It was, Ned thought wryly, like sailing before the war: though thrashing to windward in a yacht was more uncomfortable than pounding into a head sea in a submarine because the submariner, at the end of his watch, could go below, hang up his wet clothes to dry, rub down with a towel and turn into a dry bunk, and the cook would provide hot food and drink. That never seemed to happen in any yacht he sailed in.

Clare – it was now about two o’clock in the morning in London. Was she on night duty? Was she asleep in the nurses’ quarters? Was she having a couple of days’ leave and staying in Palace Street? One thing was certain – she would not be writing to him. Although she had no idea exactly what he was doing, she knew there was no way of him getting mail.

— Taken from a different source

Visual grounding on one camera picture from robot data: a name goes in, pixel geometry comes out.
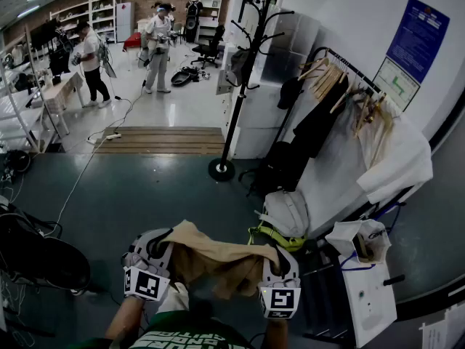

He turned and called to the lookouts over his left shoulder.

‘You fellows asleep? Haven’t heard any reports!’

‘Not exactly a busy shipping lane, sir,’ one of them said.

The two to starboard merely cursed the spray settling on the lenses of their binoculars. It took a lot of rubbing and polishing to get rid of the smears.

Down below, lights dimmed, Jemmy, the Croupier and Yon would be sleeping, the green curtains drawn across the front of their bunks. Hazell, who never seemed to sleep, would be in the wireless cabin, listening on the U-boat wavelength, faithfully copying down anything he heard and calling the Croupier if he picked up a signal from
B der U
for this boat. The big Blohm and Voss diesels at this distance were a comforting burble of exhaust. An ERA at the forward end of the engine room could watch the dials and gauges of both engines. Exhaust manifold temperature, cylinder head temperature (eighteen of them)… The electric motors would be spinning, making electricity instead of using it, and feeding it into the great banks of batteries. The air compressors would have refilled all the big tanks with compressed air, used for starting the diesels and blowing the water out of the ballast tanks when surfacing.

He turned up the faint light on the dim bridge gyrocompass: the quartermaster was steering well. He hauled back the sleeve of his oilskin enough to look at his wristwatch. An hour and a quarter left of the watch.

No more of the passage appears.